= What you will do =
From the listing below, copy each line that contains the word "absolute".

= Exercise materials =
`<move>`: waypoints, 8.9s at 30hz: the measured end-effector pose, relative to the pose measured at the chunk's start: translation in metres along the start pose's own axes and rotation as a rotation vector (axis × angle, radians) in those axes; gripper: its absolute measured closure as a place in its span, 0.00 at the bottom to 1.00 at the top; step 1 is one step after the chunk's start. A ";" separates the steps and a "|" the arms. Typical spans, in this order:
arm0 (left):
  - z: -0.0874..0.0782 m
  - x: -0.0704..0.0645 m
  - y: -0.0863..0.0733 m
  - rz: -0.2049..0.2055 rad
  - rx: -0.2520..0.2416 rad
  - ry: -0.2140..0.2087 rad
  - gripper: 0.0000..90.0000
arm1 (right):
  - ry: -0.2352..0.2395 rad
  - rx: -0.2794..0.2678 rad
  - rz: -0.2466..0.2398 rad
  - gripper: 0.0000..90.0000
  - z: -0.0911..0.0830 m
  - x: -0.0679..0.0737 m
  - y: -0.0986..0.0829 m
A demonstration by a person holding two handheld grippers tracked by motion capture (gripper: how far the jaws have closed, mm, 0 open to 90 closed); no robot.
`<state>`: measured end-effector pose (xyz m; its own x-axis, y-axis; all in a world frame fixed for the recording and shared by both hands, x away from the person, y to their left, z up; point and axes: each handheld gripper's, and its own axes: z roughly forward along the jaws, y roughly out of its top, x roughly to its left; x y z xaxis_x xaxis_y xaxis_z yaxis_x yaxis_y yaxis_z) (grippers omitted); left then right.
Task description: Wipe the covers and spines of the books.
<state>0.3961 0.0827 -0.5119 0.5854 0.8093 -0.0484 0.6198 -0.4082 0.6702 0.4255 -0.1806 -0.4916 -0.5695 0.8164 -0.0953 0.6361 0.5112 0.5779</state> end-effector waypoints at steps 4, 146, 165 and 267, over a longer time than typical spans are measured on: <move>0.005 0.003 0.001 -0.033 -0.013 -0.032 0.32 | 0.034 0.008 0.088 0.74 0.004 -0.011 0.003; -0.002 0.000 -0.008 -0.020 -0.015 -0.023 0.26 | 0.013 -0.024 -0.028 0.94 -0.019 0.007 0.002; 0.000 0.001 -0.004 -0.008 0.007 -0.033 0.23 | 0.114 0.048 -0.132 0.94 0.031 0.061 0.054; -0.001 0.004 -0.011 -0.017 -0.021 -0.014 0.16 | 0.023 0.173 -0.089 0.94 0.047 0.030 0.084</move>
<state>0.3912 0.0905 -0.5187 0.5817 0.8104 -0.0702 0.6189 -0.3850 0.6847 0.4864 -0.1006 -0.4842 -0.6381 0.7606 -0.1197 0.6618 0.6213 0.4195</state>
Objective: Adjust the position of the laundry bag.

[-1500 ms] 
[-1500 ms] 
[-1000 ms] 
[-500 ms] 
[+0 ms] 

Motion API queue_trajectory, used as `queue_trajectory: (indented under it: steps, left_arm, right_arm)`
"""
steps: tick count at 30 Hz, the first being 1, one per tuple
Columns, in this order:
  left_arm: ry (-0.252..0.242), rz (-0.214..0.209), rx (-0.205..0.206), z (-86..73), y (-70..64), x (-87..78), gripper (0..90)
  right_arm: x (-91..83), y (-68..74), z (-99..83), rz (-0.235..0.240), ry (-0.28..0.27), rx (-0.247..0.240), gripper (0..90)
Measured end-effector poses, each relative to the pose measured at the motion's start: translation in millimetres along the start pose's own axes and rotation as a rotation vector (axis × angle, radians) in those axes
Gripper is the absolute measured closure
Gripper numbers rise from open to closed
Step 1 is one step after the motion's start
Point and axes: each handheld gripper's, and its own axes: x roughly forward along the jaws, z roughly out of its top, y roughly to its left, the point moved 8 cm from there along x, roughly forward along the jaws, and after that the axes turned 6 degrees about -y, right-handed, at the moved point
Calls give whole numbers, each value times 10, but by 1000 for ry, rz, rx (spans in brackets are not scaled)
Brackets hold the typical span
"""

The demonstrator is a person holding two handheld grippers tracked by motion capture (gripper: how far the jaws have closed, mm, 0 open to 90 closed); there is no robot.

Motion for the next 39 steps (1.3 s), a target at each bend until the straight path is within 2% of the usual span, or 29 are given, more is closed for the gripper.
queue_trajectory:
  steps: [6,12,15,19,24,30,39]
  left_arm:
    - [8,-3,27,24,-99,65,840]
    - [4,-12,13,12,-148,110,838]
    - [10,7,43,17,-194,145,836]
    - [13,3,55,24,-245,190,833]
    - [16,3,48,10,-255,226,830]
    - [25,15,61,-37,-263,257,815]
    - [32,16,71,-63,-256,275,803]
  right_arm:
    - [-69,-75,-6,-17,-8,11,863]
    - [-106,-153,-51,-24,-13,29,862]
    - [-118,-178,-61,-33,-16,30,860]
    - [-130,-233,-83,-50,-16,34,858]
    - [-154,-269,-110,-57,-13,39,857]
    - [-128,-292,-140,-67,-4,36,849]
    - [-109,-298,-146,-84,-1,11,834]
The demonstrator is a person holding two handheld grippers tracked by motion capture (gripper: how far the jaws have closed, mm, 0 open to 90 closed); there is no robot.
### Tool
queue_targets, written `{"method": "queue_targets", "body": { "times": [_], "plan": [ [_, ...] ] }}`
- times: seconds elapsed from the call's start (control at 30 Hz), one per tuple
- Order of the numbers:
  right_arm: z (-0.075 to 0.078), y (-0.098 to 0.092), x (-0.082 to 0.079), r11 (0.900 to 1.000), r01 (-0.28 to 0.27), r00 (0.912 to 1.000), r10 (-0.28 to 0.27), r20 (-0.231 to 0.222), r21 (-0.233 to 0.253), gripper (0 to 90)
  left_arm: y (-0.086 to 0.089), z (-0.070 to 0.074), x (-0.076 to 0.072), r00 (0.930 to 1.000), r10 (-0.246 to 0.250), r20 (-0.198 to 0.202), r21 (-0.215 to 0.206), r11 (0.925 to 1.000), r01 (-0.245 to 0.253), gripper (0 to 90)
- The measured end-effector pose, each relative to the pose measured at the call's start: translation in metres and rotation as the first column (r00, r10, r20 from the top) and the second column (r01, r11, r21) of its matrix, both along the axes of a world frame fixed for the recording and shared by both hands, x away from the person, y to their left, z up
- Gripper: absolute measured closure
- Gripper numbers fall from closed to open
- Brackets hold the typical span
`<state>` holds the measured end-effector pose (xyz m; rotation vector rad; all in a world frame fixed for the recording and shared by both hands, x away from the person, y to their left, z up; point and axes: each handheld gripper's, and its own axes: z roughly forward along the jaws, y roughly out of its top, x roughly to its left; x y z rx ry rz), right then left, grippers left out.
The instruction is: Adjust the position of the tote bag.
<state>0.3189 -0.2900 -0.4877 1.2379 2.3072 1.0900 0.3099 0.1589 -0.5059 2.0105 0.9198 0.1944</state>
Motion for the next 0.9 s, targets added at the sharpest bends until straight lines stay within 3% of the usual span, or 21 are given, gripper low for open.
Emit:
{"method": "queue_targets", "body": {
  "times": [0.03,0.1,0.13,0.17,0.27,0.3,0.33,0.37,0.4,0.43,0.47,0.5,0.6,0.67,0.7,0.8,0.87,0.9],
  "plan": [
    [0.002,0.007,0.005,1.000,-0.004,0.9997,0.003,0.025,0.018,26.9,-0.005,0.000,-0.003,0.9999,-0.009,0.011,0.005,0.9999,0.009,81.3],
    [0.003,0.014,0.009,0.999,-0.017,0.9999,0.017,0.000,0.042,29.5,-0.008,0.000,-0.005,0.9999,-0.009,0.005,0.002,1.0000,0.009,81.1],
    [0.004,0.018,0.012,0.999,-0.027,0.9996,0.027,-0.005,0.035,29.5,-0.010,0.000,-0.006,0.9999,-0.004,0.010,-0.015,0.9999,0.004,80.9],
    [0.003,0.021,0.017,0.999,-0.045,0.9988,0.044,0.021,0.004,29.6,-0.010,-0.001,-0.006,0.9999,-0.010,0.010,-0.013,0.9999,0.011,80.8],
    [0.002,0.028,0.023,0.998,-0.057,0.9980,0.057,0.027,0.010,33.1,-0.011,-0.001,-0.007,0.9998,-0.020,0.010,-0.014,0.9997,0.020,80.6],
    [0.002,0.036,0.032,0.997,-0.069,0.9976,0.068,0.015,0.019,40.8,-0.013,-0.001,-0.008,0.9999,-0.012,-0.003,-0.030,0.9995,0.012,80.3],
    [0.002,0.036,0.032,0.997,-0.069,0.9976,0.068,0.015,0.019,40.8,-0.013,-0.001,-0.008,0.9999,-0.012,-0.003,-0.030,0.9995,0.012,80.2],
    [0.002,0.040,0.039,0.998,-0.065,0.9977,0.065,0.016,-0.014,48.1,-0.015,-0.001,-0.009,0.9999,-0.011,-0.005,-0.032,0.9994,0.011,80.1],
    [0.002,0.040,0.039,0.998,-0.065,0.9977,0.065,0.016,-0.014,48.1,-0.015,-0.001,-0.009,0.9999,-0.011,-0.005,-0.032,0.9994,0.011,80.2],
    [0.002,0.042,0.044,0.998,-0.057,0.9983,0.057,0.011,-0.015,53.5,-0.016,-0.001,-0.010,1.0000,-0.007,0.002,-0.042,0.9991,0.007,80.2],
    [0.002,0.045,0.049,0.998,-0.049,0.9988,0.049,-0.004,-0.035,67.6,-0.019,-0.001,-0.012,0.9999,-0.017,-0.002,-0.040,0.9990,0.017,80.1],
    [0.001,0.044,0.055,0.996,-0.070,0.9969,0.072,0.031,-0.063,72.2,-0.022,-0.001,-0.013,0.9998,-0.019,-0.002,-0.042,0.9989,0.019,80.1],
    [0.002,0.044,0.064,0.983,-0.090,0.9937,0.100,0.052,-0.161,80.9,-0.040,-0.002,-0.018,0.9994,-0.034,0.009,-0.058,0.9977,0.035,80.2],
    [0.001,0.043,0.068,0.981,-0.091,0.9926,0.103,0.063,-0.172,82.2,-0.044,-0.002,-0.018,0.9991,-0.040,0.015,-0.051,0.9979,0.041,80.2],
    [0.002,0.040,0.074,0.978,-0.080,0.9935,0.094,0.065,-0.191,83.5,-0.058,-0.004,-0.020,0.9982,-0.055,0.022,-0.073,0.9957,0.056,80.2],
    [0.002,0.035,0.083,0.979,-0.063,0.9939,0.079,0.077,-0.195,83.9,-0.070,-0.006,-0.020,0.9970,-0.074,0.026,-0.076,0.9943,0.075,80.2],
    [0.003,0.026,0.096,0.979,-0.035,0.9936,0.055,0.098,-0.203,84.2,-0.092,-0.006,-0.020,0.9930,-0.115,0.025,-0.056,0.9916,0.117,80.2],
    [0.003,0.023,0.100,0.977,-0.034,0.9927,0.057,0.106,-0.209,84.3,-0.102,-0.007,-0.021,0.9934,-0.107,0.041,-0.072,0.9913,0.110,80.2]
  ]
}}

= Solved exercise =
`<move>`: waypoints, 8.9s at 30hz: the measured end-effector pose, relative to the pose measured at the chunk's start: translation in metres along the start pose's own axes and rotation as a rotation vector (axis × angle, radians) in those axes; gripper: its absolute measured closure as a place in its span, 0.00 at the bottom to 1.00 at the top; step 1 is one step after the chunk's start. A ";" separates the steps and a "|" the arms. Typical spans, in this order:
Gripper is the absolute measured closure
- Gripper: absolute measured closure

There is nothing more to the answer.